There is proof that Lt. Dee used nicknames for other officers and supervisors, some of which could be perceived as inappropriate and even derogatory. Lt. Dee's use of the name "Kizzy" for Stacy Lewis contains racial overtones, as it is the name of a runaway slave in the novel "Roots." However, the isolated use of this nickname in the presence of others, not directly to plaintiff or her daughter, cannot be viewed as sufficiently hostile and abusive so as to alter the conditions of the work environment.
Plaintiff also alleges that the hostility toward plaintiff "spilled over to other female officers as well." Item 71, p. 27. Officers Stacy Lewis, Linda Ross-Klubeck, and Patricia Wrest all testified that hostility in "B" District toward plaintiff affected them as well. However, there is no evidence in the record to suggest that any hostility toward plaintiff was based on gender or race, but rather was the result of a poor working relationship with Lt. Dee. See, e.g., Neratko v. Frank, 31 F. Supp. 2d 270, 284 (W.D.N.Y.1998) ("Personal animosity is not the equivalent of . . . discrimination and is not proscribed by Title VII. The plaintiff cannot turn a personal feud into a . . . discrimination case by accusation.")

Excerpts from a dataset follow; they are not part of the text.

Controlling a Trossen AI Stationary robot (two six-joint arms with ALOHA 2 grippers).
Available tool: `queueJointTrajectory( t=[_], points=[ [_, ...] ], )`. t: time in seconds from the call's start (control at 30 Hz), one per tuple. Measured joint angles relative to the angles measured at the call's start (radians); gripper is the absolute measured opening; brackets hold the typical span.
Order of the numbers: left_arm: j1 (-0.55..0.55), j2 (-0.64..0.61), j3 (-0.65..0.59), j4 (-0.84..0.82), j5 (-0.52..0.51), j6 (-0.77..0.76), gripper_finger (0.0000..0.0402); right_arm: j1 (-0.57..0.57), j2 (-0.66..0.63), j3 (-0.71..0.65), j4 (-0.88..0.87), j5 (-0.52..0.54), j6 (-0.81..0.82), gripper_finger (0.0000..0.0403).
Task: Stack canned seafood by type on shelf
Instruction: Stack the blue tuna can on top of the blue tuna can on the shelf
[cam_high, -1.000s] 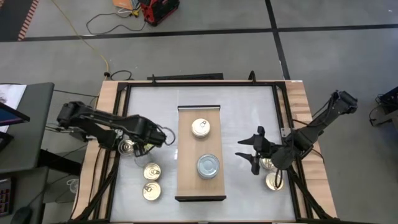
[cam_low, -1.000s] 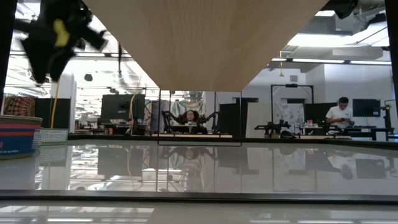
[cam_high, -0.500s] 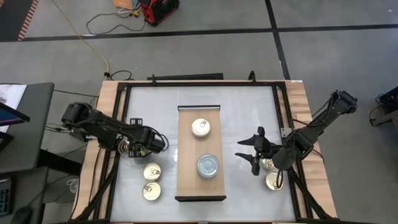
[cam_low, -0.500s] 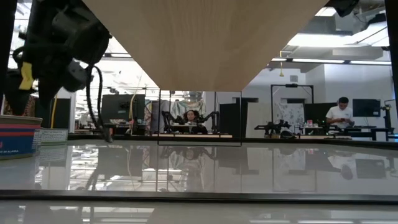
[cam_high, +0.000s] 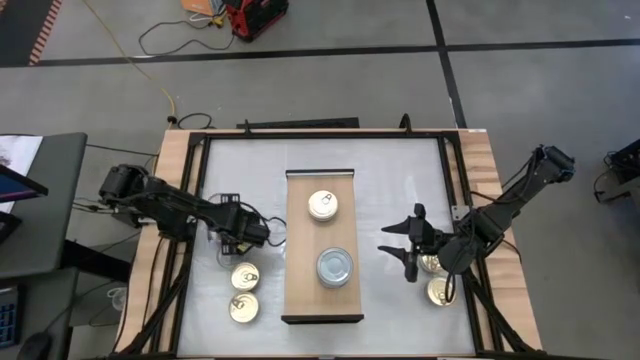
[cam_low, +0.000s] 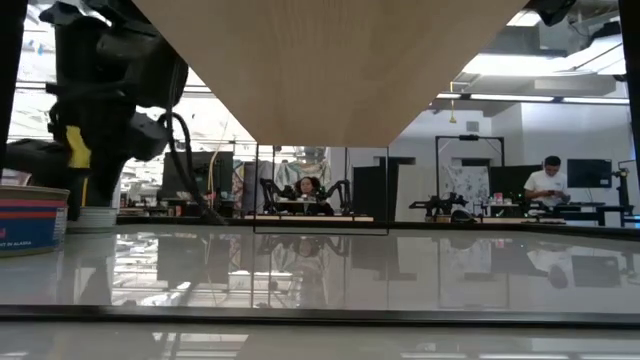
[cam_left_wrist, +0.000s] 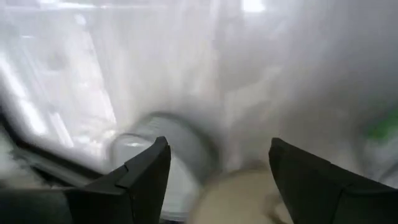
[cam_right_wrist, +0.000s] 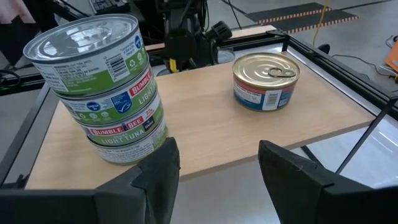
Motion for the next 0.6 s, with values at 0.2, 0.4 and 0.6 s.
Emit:
queueJointTrajectory(
  t=[0.2, 0.4, 0.6],
  points=[
    [0.003, -0.007, 0.036, -0.038, -0.102, 0.004, 0.0261, 0.000, 0.000, 0.000, 0.003, 0.000, 0.000, 0.0244],
    [0.020, -0.091, 0.139, -0.139, -0.076, -0.095, 0.0261, -0.002, 0.015, 0.001, 0.007, 0.000, 0.000, 0.0244],
    [0.080, -0.260, 0.154, -0.215, 0.083, -0.382, 0.0261, -0.002, 0.032, 0.001, 0.013, 0.000, 0.000, 0.0244]
  ],
)
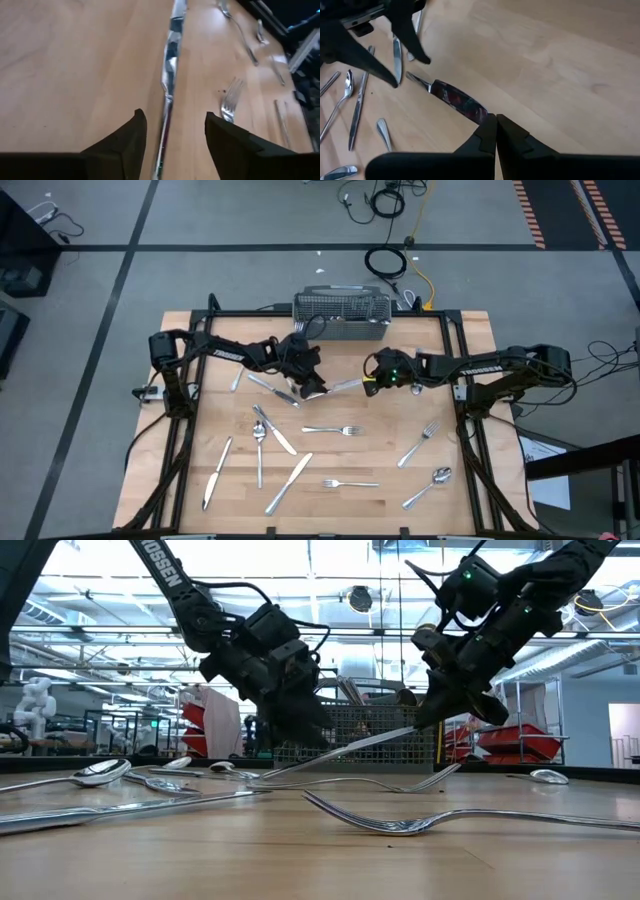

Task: Sort silverware
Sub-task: Put the silver table knife into the silverware organizer

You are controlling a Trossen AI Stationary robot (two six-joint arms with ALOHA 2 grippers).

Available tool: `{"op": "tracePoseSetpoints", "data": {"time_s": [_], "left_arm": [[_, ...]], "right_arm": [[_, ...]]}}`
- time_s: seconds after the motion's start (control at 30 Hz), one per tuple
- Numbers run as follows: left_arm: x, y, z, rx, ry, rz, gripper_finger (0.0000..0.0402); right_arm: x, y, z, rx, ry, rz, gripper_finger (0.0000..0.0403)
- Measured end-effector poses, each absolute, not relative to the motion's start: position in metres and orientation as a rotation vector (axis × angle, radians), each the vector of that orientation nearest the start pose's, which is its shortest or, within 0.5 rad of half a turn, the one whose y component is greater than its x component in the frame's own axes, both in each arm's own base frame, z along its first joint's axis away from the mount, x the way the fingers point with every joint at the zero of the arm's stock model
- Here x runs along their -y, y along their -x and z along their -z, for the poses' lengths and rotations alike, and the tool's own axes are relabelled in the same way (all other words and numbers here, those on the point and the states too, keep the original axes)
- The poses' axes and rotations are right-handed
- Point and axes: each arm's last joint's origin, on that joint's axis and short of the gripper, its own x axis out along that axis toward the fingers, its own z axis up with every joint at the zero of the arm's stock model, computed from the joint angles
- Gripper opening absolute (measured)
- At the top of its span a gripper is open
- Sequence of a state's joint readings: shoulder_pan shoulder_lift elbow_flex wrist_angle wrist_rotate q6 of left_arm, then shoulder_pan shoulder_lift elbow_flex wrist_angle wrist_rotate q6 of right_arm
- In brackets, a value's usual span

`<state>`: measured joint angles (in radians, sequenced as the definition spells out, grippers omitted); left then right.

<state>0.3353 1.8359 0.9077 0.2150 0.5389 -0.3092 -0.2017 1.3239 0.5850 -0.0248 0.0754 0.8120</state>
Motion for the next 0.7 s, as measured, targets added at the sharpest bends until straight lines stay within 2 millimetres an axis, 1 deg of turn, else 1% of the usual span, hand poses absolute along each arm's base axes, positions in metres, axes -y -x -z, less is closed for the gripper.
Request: {"op": "tracePoseSetpoints", "data": {"time_s": [0.3, 0.57, 0.7], "left_arm": [[-0.101, -0.339, -0.132, -0.704, 0.605, 0.082, 0.0206], [-0.088, -0.343, -0.13, -0.719, 0.59, 0.112, 0.0206], [-0.084, -0.347, -0.133, -0.692, 0.569, 0.119, 0.0205]], "right_arm": [[0.047, -0.246, -0.176, -0.575, -0.812, 0.521, 0.0], [0.047, -0.246, -0.176, -0.567, -0.811, 0.519, 0.0], [0.047, -0.246, -0.176, -0.567, -0.811, 0.519, 0.0]]}}
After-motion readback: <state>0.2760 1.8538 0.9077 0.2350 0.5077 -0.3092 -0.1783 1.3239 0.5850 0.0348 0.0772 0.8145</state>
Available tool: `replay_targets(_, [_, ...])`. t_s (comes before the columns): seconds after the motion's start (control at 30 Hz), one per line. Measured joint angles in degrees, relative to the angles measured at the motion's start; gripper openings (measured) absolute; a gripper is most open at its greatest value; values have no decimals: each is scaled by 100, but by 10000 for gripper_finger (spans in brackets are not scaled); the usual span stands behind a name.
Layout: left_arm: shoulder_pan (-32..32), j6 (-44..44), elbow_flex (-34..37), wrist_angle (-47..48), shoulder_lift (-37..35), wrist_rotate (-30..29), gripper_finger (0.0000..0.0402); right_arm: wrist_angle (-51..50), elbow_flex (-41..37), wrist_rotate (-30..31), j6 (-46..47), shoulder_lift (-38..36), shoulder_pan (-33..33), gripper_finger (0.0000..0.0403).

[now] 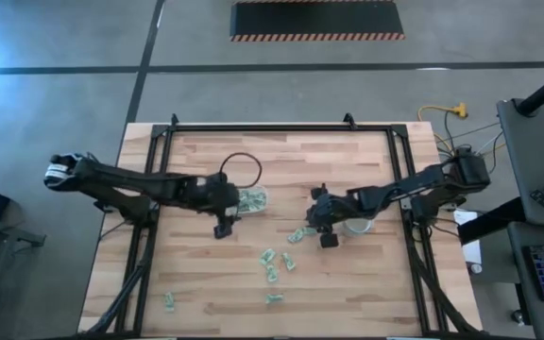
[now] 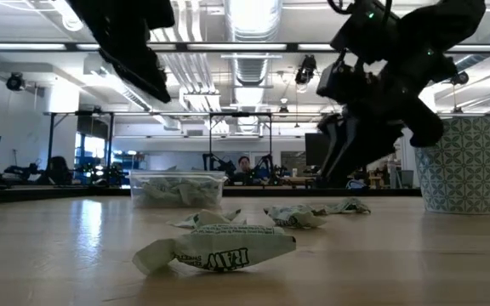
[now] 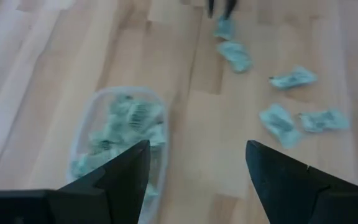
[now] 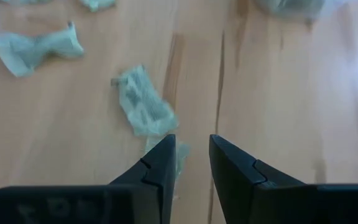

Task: Pick and place Stevia / Truvia into bins
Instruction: Put the stevia packet into the transparent bin

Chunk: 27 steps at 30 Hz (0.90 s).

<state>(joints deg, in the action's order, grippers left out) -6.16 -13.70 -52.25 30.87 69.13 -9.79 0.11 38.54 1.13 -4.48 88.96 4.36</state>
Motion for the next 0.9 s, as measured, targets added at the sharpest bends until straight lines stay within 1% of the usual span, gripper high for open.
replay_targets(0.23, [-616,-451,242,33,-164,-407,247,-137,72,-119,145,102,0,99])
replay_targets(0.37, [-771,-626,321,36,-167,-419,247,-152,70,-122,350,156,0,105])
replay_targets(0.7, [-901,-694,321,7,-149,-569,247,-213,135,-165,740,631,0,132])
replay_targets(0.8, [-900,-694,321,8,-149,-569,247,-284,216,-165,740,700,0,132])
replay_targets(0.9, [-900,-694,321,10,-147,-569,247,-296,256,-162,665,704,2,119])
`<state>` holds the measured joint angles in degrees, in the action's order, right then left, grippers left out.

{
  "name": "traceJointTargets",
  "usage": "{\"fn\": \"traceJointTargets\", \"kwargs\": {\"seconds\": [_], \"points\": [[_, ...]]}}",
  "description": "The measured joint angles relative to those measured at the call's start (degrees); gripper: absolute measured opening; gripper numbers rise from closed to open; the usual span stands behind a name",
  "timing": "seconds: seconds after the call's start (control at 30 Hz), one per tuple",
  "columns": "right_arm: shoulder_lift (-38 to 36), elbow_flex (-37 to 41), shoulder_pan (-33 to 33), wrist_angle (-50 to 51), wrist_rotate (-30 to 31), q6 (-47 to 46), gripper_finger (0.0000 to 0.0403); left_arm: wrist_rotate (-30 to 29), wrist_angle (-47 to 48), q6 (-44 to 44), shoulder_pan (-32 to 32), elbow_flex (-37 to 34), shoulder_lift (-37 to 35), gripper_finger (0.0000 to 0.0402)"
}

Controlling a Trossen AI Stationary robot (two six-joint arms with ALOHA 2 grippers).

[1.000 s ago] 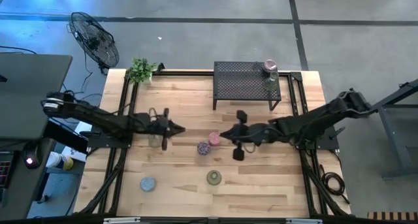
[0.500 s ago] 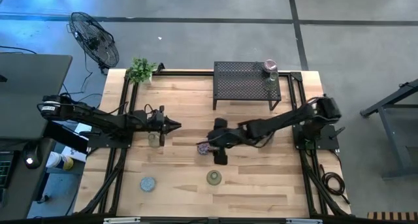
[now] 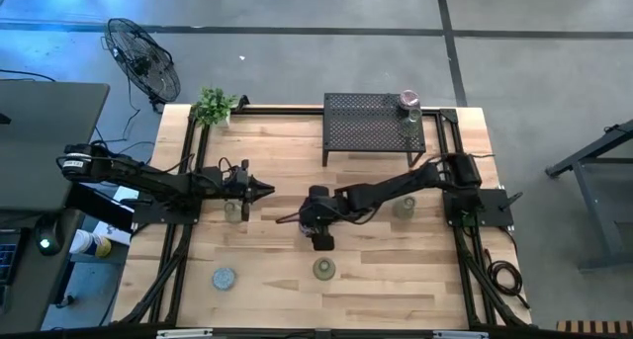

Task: Pick & Place candle stick holders
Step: Put the black scented candle on the shelf

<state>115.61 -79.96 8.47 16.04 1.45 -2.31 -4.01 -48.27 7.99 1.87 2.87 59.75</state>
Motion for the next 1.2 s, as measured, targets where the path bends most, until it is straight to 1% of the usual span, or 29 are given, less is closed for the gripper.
{"fn": "traceJointTargets", "kwargs": {"seconds": [0.07,0.2,0.33,0.43,0.53,0.77,0.87,1.03,1.2], "points": [[0.3,-0.1,-0.5,-1.0,-1.7,0.3,0.0352,0.0,0.0,0.0,0.0,0.0,0.0,0.0034],[1.6,-0.1,-1.1,-1.0,-1.4,1.0,0.0351,0.0,0.0,0.0,0.0,0.0,0.0,0.0034],[3.4,-0.1,-1.6,-2.3,-4.2,1.3,0.0351,0.0,0.2,0.0,0.0,0.0,0.0,0.0034],[4.1,-0.1,-1.8,-1.7,-4.5,2.3,0.0348,0.0,0.2,0.0,0.0,0.0,0.0,0.0034],[4.2,-0.1,-1.8,-1.9,-4.4,2.7,0.0336,-0.1,0.2,0.0,0.0,0.0,0.0,0.0034],[4.2,-0.1,-2.1,-2.0,-4.9,2.6,0.0286,-0.2,0.4,0.0,0.0,0.0,0.0,0.0034],[3.8,0.0,-2.1,-1.8,-4.9,2.4,0.0280,-0.2,0.4,0.0,0.0,0.0,0.0,0.0034],[-0.5,0.0,-2.1,-0.8,-5.0,0.8,0.0285,-0.2,0.4,0.0,0.0,0.0,0.0,0.0034],[-8.8,0.0,-2.1,3.9,-4.4,-2.8,0.0286,-0.2,0.4,0.0,0.0,0.0,0.0,0.0034]]}}
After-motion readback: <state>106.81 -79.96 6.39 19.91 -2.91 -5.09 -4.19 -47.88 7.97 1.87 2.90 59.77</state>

A hostile working environment is unpleasant to endure. Nonetheless, "[t]he Supreme Court has stated clearly that the antidiscrimination laws are not to be viewed as a 'general civility code.'" Bush v. Fordham Univ., 452 F. Supp. 2d 394, 413 (S.D.N.Y. 2006) (citing Faragher v. City of Boca Raton, 524 U.S. at 778). Thus, Title VII requires that plaintiff show evidence that she was discriminated against because of her gender or race, and this she has not done. See Richardson v. N.Y. State Dep't of Corr. Serv., 180 F.3d 426, 440 (2d Cir. 1999); Hill v. Rayboy-Brauestein, 467 F. Supp. 2d at 359; Bush, 452 F. Supp. 2d at 413 ("[T]he Second Circuit has unambiguously stated that only conduct prompted by plaintiff's race or national origin contributes to a hostile work environment claim."). Accordingly, plaintiff's hostile work environment claim under Title VII must be dismissed. As plaintiff's Title VII claims are dismissed, the claims pursuant to the NYSHRL are also dismissed. It is unnecessary to address defendants' arguments regarding the Farahger/Ellerth defense, the lack of capacity defense, and the liability of the individual defendants pursuant to the NYSHRL.
The defendants' motion for summary judgment (Item 55) is granted, and the complaint is dismissed. Judgment shall be entered in favor of defendants.